** Supplied data follows **

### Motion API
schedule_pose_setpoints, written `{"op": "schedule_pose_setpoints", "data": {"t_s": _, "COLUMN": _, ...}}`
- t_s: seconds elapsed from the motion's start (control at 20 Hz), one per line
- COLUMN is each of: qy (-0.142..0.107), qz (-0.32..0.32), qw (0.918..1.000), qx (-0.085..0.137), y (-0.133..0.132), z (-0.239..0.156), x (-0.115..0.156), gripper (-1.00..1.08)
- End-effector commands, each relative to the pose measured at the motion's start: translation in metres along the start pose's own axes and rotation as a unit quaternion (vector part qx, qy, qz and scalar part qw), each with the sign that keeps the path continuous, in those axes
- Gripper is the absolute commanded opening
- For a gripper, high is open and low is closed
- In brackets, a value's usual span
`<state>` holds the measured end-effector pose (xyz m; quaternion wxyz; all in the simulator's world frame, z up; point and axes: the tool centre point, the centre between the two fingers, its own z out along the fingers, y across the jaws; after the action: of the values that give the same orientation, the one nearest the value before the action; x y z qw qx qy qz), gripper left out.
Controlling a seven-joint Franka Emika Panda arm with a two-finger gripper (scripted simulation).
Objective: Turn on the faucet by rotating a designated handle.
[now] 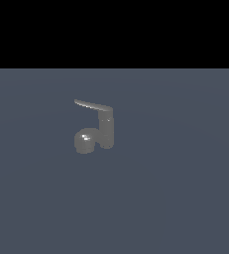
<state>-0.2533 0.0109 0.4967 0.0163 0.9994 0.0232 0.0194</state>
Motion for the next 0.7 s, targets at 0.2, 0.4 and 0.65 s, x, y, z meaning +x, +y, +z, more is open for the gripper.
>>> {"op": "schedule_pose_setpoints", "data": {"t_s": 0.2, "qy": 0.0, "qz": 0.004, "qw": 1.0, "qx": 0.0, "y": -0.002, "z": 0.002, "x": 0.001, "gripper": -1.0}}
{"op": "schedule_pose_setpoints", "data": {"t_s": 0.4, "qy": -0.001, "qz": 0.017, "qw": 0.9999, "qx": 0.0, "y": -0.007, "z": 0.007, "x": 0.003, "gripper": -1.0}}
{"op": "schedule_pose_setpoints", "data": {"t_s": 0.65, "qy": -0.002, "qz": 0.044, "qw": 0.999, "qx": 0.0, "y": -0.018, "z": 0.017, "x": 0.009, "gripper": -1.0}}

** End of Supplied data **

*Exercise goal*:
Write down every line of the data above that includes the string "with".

*Answer for the task*:
- End-effector commands, each relative to the pose measured at the motion's start: translation in metres along the start pose's own axes and rotation as a unit quaternion (vector part qx, qy, qz and scalar part qw), each with the sign that keeps the path continuous, in those axes
Controlling a seven-joint Franka Emika Panda arm with a two-finger gripper (scripted simulation).

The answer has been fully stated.